Open Access Article
This Open Access Article is licensed under a Creative Commons Attribution-Non Commercial 3.0 Unported Licence

Near-infrared-IIb probe affords ultrahigh contrast inflammation imaging

Cong Hua*a, Biao Huangb, Yingying Jiangc, Shoujun Zhucd and Ran Cui*b
aDepartment of Surgical Neuro-oncology, The First Hospital of Jilin University, Changchun, 130061, PR China. E-mail: huacong@jlu.edu.cn
bCollege of Chemistry and Molecular Sciences, Wuhan University, Wuhan 430070, PR China. E-mail: cuiran@whu.edu.cn
cState Key Laboratory of Supramolecular Structure and Materials, College of Chemistry, Jilin University, Changchun 130012, China
dKey Laboratory of Organ Regeneration & Transplantation of the Ministry of Education, The First Hospital of Jilin University, Changchun, 130061, PR China

Received 18th July 2020 , Accepted 6th September 2020

First published on 11th September 2020


Abstract

Deep tissue imaging in the near-infrared II (NIR-II) window with significantly reduced tissue autofluorescence and scattering provides an important modality to visualize various biological events. Current commercially used contrast agents in the near-infrared spectrum suffer from severe photobleaching, high tissue scattering, and background signals, hampering high-quality in vivo bioimaging, particularly in small animals. Here, we applied a NIR-IIb quantum dot (QD) probe with greatly suppressed photon scattering and zero autofluorescence to map inflammatory processes. Two-layer surface modification by a combination of amphiphilic polymer and mixed linear and multi-armed polyethylene glycol chains prolonged probe circulation in vivo and improved its accumulation in the inflammation sites. Compared to indocyanine green, a widely applied dye in the clinic, our QD probe showed greater photostability and capacity for deeper tissue imaging with superior contrast. The longer circulation of QDs also improved vessel imaging, which is vital for better understanding of biological mechanisms of the inflammation microenvironment.

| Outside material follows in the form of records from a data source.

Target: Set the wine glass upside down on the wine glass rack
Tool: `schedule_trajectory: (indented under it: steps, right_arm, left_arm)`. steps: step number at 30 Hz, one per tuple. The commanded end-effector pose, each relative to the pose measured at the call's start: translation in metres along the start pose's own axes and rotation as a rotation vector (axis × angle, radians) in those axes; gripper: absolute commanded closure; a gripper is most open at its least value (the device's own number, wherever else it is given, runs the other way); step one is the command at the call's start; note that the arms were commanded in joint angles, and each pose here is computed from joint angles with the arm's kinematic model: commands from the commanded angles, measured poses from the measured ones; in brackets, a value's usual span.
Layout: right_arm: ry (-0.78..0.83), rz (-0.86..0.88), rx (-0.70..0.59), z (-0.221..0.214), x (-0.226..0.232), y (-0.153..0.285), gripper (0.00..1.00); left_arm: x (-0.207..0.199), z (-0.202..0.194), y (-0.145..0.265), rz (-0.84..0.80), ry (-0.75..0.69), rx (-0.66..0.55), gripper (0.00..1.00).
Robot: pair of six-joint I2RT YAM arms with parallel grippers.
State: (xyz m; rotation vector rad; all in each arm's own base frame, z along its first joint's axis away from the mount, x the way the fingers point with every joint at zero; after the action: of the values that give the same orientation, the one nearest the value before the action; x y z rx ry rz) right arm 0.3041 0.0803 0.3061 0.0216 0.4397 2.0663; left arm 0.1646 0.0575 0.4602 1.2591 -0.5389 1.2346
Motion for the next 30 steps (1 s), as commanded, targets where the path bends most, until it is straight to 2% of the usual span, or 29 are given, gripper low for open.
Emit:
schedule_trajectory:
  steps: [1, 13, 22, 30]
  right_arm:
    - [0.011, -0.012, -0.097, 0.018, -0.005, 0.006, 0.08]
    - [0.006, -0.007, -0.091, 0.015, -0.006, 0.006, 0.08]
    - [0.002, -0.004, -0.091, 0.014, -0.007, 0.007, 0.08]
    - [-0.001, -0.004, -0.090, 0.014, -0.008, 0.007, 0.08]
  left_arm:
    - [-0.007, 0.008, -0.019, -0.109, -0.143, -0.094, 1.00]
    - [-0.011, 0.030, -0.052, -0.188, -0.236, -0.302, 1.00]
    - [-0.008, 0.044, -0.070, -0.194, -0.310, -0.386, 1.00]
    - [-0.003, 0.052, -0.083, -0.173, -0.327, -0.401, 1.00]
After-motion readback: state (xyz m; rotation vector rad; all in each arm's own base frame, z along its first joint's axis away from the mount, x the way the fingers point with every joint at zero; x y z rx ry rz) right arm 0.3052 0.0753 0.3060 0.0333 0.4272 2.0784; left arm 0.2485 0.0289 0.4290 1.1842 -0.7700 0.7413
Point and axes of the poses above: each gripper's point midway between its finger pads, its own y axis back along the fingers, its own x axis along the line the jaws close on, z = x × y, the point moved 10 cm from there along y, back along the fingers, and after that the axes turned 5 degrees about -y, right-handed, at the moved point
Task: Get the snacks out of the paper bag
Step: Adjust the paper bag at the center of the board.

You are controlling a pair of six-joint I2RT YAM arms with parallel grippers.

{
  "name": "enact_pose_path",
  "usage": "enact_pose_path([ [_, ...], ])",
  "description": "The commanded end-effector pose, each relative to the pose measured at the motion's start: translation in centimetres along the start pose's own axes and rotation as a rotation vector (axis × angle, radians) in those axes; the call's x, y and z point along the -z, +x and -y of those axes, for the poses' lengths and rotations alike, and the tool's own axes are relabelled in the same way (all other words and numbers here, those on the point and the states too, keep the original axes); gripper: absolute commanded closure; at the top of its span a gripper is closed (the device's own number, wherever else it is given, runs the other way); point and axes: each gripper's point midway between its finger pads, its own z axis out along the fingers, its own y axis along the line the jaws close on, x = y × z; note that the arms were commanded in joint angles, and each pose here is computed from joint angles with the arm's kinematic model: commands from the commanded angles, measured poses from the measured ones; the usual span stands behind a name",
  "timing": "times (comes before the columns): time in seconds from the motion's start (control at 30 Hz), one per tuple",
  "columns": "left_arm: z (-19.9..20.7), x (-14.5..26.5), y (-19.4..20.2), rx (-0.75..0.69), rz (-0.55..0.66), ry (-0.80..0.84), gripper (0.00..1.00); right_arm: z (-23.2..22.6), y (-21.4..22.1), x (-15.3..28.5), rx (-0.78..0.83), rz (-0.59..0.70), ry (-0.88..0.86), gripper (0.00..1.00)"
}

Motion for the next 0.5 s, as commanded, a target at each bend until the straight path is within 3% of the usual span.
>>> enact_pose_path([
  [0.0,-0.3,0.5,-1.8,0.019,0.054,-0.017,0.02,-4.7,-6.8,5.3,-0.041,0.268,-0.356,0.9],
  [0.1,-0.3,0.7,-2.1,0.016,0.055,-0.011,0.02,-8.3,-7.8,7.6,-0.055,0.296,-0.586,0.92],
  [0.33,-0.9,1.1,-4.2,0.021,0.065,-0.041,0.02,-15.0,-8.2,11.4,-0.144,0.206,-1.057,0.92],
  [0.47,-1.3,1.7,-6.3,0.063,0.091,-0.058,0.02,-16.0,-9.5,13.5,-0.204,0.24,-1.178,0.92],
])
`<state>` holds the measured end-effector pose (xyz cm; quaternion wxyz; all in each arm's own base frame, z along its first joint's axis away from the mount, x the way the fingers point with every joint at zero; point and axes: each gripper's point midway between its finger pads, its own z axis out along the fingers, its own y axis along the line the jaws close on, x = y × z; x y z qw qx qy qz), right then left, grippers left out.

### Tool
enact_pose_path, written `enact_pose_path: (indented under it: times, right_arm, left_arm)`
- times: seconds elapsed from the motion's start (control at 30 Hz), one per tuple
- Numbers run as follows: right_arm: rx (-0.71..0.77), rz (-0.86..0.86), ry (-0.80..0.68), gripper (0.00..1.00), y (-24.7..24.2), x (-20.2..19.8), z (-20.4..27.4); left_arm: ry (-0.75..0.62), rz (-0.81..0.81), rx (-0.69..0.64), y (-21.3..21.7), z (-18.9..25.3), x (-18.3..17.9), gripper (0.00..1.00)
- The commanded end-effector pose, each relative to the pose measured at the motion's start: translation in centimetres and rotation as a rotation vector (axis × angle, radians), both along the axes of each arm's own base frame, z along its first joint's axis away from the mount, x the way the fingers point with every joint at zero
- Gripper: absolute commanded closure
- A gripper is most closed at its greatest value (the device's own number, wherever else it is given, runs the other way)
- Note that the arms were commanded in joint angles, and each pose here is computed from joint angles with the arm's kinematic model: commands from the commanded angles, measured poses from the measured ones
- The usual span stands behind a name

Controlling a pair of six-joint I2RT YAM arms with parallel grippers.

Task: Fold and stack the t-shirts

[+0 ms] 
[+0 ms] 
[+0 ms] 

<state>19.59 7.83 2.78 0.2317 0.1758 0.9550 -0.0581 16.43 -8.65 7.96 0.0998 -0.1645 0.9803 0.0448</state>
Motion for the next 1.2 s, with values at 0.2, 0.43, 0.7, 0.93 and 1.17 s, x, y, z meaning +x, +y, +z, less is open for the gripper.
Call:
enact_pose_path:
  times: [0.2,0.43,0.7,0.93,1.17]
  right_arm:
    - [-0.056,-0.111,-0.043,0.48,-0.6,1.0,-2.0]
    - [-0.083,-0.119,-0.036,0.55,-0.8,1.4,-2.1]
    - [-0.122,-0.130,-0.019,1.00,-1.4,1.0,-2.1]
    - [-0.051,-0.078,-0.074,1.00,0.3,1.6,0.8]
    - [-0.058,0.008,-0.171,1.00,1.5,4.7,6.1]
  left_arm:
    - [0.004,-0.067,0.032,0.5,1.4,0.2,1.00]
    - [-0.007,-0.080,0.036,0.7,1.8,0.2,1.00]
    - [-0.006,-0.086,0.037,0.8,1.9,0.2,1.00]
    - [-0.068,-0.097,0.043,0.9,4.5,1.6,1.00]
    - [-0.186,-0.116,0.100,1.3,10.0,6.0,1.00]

Our proposed NIR-IIb in vivo imaging modality proved effective for the visualization of inflammation in small animals, and its use may be extended in future to studies of immunity and cancer.


Introduction

Inflammation is a very important physiological process that represents an adaptive response to noxious events following infection and tissue injury.1 Although the types of inflammatory processes and their interrelations have been described in detail, the physiological mechanisms of inflammation, particularly during chronic infections, are not completely understood. Such mechanisms are especially complicated for systemic chronic inflammation, which is associated with diseases such as metabolic disorder and cardiovascular diseases.1–7 Inflammation in response to infection is mediated by the components of the innate immune system, such as local macrophages and mast cells.8 Mapping in detail the processes and microenvironment of inflammation by an in vivo imaging modality9,10 enables to characterize the key events in the induction of inflammatory response, activation of inflammatory pathways, parainflammation processes and other related phenomena.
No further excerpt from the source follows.